(Stored items)
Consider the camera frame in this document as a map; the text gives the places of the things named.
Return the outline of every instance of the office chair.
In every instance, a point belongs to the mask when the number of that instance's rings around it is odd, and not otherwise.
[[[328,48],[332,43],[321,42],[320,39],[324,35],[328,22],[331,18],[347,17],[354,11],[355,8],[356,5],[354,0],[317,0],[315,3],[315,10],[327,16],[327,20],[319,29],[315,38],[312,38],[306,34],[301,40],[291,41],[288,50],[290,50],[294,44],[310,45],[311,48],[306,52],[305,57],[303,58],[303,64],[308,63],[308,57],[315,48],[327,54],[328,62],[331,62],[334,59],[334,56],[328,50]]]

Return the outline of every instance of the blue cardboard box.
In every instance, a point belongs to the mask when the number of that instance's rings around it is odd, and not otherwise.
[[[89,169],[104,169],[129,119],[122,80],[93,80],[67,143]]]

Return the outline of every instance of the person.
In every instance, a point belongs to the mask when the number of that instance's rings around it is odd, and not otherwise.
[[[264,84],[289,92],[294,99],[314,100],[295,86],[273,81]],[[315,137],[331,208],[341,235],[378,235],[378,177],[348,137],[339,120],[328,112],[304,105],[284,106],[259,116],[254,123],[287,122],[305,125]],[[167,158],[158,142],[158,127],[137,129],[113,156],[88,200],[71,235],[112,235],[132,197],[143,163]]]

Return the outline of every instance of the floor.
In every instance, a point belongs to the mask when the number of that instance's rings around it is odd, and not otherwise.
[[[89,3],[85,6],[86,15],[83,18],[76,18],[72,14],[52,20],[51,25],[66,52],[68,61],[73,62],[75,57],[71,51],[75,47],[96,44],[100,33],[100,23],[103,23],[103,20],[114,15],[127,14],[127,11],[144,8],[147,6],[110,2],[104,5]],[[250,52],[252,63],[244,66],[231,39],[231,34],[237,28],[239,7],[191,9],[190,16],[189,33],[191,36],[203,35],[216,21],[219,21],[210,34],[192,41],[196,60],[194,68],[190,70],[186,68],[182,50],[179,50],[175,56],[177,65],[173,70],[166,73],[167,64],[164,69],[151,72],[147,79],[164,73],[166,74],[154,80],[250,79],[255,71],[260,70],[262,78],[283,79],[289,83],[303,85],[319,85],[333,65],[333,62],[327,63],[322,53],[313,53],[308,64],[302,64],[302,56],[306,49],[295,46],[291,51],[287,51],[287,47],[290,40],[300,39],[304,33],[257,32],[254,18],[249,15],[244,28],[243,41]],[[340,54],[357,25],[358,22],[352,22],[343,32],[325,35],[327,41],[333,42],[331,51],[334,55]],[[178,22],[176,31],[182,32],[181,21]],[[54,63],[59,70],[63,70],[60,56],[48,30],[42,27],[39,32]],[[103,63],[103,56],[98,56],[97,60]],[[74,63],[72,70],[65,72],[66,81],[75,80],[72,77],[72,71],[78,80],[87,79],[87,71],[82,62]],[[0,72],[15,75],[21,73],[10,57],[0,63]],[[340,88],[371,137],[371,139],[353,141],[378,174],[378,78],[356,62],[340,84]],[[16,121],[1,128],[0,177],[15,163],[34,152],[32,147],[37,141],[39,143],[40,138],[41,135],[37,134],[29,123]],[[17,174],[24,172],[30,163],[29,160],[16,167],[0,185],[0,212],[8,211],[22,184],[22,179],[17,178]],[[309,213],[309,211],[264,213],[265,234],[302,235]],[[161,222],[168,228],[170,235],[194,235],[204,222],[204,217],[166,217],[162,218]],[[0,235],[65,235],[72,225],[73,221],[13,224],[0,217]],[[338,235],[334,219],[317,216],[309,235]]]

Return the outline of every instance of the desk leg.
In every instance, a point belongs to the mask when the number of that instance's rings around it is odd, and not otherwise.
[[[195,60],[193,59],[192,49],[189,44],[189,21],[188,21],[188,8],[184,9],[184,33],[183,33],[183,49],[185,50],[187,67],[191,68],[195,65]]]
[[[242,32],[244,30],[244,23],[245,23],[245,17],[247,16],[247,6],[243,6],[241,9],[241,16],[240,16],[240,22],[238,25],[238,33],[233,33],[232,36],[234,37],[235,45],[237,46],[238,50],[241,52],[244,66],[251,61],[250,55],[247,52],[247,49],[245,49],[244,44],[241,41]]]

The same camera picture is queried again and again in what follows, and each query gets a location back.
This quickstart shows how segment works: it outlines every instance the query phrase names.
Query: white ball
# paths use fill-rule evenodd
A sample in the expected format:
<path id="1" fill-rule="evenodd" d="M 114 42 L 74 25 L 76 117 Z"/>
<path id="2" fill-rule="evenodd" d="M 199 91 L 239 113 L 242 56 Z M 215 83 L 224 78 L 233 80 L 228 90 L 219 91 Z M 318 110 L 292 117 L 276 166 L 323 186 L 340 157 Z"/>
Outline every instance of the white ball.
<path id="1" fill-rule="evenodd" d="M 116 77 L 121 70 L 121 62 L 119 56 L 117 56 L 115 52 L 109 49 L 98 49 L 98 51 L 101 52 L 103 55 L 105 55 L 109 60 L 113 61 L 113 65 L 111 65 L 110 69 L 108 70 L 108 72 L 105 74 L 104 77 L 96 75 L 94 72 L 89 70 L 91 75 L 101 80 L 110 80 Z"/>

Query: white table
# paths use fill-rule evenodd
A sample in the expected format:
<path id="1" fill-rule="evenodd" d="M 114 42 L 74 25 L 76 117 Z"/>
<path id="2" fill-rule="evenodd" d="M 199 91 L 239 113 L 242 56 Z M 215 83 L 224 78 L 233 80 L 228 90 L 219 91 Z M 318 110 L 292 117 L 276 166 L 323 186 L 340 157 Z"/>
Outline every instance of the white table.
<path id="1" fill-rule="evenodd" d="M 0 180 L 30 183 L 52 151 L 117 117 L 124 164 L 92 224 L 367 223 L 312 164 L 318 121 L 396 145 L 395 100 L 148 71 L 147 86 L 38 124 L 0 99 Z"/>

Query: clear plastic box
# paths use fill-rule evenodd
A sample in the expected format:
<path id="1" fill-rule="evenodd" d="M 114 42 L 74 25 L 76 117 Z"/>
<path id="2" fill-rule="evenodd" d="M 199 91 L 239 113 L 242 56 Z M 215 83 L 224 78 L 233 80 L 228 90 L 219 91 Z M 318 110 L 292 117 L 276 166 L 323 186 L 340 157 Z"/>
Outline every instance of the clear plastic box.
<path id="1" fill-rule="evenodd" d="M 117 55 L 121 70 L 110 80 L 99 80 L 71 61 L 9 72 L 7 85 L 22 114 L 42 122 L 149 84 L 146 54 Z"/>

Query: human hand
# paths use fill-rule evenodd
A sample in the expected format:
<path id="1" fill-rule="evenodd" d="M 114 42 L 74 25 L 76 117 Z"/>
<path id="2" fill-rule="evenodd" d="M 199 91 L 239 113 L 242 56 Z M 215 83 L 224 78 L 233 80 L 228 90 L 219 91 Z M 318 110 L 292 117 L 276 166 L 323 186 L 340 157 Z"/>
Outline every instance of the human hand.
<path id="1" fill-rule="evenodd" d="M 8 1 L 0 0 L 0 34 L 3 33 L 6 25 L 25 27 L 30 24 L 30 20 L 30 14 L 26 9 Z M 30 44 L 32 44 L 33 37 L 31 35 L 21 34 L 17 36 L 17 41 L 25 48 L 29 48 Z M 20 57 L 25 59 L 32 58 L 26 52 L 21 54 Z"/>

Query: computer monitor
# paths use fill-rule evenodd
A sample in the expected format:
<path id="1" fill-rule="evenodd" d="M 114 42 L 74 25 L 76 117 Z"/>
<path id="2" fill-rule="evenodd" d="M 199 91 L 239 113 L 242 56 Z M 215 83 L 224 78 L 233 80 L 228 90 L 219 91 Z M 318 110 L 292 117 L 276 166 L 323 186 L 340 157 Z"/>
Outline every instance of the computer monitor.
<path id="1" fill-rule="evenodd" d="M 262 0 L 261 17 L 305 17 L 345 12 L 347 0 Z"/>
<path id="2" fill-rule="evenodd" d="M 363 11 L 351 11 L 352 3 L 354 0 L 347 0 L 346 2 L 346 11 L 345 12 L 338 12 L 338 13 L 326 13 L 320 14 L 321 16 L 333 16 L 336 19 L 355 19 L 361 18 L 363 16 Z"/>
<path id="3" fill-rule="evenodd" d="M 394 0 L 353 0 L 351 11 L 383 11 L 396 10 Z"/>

▶ [Task details] Only a number is wanted here: the count of lines above that contain the word "Return".

▶ [Written answer] 5